= Constance Merritt =

American poet

Constance Merritt is an American poet. Born in Pine Bluff, Arkansas, in 1966, and educated at the Arkansas School for the Blind in Little Rock. She is also the winner of the Vassar Miller Prize in Poetry and a finalist for the William Carlos Williams Book Award. In 2001, Merritt received the Rona Jaffe Foundation Writers' Award and a fellowship from the Radcliffe Institute for Advanced Study at Harvard University. From 2003 to 2005, Merritt served as the Margaret Banister Writer-in-Residence at Sweet Briar College. In 2005 she received Arkansas's Porter Prize. Merritt lives in Louisville, Kentucky.

== Education ==
Besides attending the School for the Blind, Constance Merritt attended the University of Utah in Salt Lake City, where she received her B.A and M.A. She then attended the University of Nebraska, in Lincoln, where she received her PhD in creative writing. Also at the University of Louisville, Kentucky; Merritt attended and received her M.S. in social work.

== Volunteer work ==
Constance Merritt, and wife Maria Accardi, started a nonprofit serving people experiencing food insecurity, Bringing Justice Home. Founded in 2020, BJH delivers groceries and household supplies to people who are medically vulnerable and experiencing food insecurity. She currently serves as Executive Director in this organization, which serves to provide food that people actually want and not just need “rejecting the idea that beggars can’t be choosers” (Maria Accardi from WDRB interview).
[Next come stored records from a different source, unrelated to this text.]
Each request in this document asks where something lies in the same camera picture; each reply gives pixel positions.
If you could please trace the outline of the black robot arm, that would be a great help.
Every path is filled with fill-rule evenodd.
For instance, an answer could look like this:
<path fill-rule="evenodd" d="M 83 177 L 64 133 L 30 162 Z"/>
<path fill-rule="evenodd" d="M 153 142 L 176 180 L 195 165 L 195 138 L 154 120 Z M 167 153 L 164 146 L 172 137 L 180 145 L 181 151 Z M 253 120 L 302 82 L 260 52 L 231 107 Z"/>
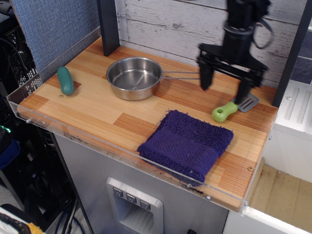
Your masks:
<path fill-rule="evenodd" d="M 271 30 L 263 20 L 263 16 L 268 14 L 269 5 L 268 0 L 227 1 L 228 17 L 224 23 L 223 44 L 199 45 L 197 63 L 203 90 L 207 90 L 212 84 L 215 71 L 240 80 L 235 104 L 240 104 L 252 88 L 261 85 L 268 67 L 250 54 L 250 46 L 254 43 L 257 23 Z"/>

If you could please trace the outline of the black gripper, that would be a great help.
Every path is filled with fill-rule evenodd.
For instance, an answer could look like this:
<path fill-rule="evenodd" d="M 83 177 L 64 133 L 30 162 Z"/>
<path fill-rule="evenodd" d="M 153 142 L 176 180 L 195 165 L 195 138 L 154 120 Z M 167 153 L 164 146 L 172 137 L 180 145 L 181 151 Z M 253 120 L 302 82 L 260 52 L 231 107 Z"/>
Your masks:
<path fill-rule="evenodd" d="M 254 41 L 256 24 L 247 28 L 234 28 L 224 24 L 225 35 L 222 45 L 200 44 L 197 57 L 200 74 L 200 86 L 207 90 L 218 71 L 241 80 L 235 97 L 235 104 L 240 104 L 252 88 L 261 86 L 263 75 L 268 67 L 250 54 Z"/>
Their goals include creating just relationships, fighting food insecurity, and providing resources to those in need of them.

==Collections of poems==
Merritt is the author of four collections of poems: Blind Girl Grunt: The Selected Blues Lyrics and Other Poems (Sequim, WA, Headmistress Press, 2017),Two Rooms (Baton Rouge: LSU Press, 2009), Blessings and Inclemencies (Baton Rouge: LSU Press, 2007) and A Protocol for Touch (Denton: UNT Press, 2000).